My nephew is a bright kid. He likes to look for shortcuts, the smarter way of doing something. He was at a two-year college in California taking a mandatory chemistry class because he was interested in biochemistry.
He was really frustrated by the class because of the learning disparities of the students. Many hadn’t prepared for the lectures and flat out didn’t know the material or do the homework.
So, he went MOOC shopping for chemistry classes and supplemented his classroom work with a free, online course that put him light years in front of his classmates. In fact, he had practically finished the class material almost before it had even started.
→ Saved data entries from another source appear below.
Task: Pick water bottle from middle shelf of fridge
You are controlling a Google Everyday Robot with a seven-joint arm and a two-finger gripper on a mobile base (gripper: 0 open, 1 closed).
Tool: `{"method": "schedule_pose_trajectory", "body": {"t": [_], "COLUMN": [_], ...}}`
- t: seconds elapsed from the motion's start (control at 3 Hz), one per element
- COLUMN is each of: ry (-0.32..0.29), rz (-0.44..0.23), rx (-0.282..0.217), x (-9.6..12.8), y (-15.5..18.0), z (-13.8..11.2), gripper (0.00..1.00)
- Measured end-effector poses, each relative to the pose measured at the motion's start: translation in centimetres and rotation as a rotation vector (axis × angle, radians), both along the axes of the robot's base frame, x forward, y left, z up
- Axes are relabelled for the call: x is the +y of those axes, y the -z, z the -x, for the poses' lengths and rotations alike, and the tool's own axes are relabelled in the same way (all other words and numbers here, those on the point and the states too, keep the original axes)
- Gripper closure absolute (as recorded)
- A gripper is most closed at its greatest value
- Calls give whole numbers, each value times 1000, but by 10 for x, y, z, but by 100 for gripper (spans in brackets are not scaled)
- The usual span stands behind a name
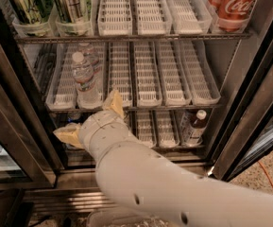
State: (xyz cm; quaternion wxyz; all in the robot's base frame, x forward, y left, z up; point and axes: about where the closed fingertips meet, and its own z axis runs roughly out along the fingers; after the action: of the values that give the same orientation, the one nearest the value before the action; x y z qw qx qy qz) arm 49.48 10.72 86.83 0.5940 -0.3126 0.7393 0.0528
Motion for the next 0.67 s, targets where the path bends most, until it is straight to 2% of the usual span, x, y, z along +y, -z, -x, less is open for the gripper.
{"method": "schedule_pose_trajectory", "body": {"t": [0.33, 0.67], "ry": [29, 1], "rz": [-125, -163], "rx": [12, -23], "x": [-13, -20], "y": [4, 7], "z": [-24, -34], "gripper": [0, 0]}}
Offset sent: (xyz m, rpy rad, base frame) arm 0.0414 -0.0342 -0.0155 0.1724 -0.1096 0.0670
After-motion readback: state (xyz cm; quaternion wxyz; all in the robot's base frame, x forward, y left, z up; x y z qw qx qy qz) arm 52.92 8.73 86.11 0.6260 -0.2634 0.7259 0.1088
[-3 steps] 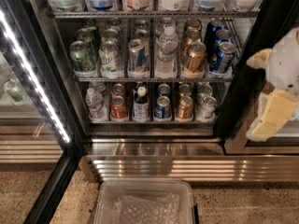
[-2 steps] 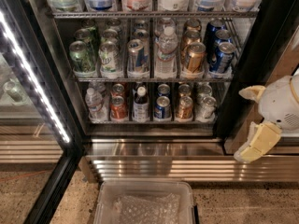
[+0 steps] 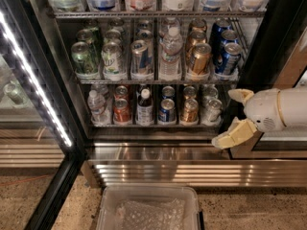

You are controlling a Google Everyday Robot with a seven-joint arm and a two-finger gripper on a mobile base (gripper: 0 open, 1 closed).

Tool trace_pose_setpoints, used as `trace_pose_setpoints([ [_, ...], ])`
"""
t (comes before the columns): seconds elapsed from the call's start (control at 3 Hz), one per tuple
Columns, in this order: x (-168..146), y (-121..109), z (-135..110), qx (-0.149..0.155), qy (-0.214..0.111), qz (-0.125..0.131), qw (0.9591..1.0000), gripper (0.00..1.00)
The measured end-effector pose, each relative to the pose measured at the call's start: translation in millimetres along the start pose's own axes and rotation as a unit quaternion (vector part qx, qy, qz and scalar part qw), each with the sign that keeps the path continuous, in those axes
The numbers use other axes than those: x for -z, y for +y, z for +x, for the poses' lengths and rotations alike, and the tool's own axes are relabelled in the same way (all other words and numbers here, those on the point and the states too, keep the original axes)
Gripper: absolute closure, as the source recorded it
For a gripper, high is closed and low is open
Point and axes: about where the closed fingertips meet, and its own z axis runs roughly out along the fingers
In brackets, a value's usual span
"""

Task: Pick water bottle from middle shelf of fridge

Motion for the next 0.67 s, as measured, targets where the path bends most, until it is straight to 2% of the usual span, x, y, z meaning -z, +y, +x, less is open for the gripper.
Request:
trace_pose_setpoints([
  [0.33,2.0,0.5,-1.7,0.002,0.002,0.002,1.0,0.0],
  [0.67,-27.2,-6.6,-14.3,0.017,-0.02,-0.021,0.9995,0.0],
])
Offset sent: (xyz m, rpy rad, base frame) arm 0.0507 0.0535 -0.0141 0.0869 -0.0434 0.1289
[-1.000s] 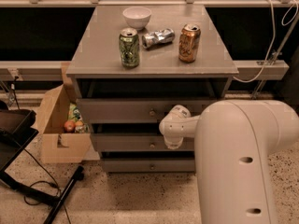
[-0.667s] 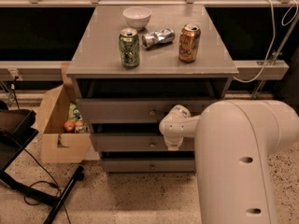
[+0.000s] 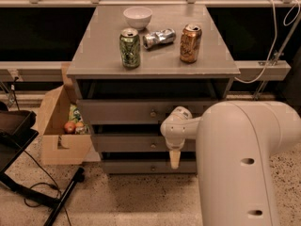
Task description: Open middle drawer
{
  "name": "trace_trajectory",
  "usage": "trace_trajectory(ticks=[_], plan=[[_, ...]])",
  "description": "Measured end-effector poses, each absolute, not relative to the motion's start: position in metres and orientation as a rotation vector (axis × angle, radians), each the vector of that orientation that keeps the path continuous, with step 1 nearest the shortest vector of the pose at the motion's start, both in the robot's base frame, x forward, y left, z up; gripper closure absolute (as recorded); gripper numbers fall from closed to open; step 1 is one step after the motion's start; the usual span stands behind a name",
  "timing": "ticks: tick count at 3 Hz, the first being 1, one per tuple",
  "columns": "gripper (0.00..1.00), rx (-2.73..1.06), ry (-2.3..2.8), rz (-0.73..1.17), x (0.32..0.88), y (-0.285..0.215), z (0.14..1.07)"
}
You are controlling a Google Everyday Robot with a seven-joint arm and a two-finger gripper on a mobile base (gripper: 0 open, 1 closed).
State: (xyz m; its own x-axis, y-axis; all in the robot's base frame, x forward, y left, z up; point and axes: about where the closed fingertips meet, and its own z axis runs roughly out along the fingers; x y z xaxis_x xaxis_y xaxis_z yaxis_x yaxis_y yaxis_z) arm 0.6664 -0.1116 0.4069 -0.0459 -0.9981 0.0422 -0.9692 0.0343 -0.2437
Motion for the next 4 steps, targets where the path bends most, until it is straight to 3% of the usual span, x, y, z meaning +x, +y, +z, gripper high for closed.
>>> trace_trajectory(ticks=[3, 4], plan=[[0.0, -2.106, 2.205, -0.322, 0.676, -0.113, 0.395], [0.18, -2.077, 2.346, -0.286, 0.655, -0.122, 0.399]])
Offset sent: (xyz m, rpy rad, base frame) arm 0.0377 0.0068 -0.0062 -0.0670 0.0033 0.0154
That type of motivation has students signing up for science MOOCs in record numbers. And although the completion rates are low, MOOCs are freeing up lecturers to do other research and making life easier for a rapidly changing student population with global ambitions.
The MOOC, or massive open online course movement, got a real boost at Stanford University in California in the summer of 2011. A free course on artificial-intelligence attracted 160,000 students globally — 23,000 of whom finished. Appetites were whet and now MOOCs are being viewed by some educators as the only way to meet global demand for higher level learning without building bricks-and-mortar campuses.
A popularly quoted stat is that one 30,000-student university campus would have to be built every week to accommodate children who will be eligible for enrollment by 2025.
Despite low completion rates, which can be attributed to students who sign up without intending to take the class, MOOCs continue to lead the vanguard in science training. The reason for this is that MOOCs can be diced up into digestible bits of information.
Instead of subjecting students to the drone of lectures for 55 minutes, which has been proven to be a lousy way to learn and retain information, MOOC lectures are often pared down into 8 to 10 minute video clips followed by questions or problem solving to reinforce the information. Microlearning in action.
Given that most of us have limited attention spans, MOOCs are playing to the strength of any e-learning design—short and sweet information tidbits on a nice platter, followed by a reinforcing problem solving activity with a “well done” when the answer is right.
My nephew knew this so he signed up and cruised through his chemistry class thanks the MOOCs movement in science education.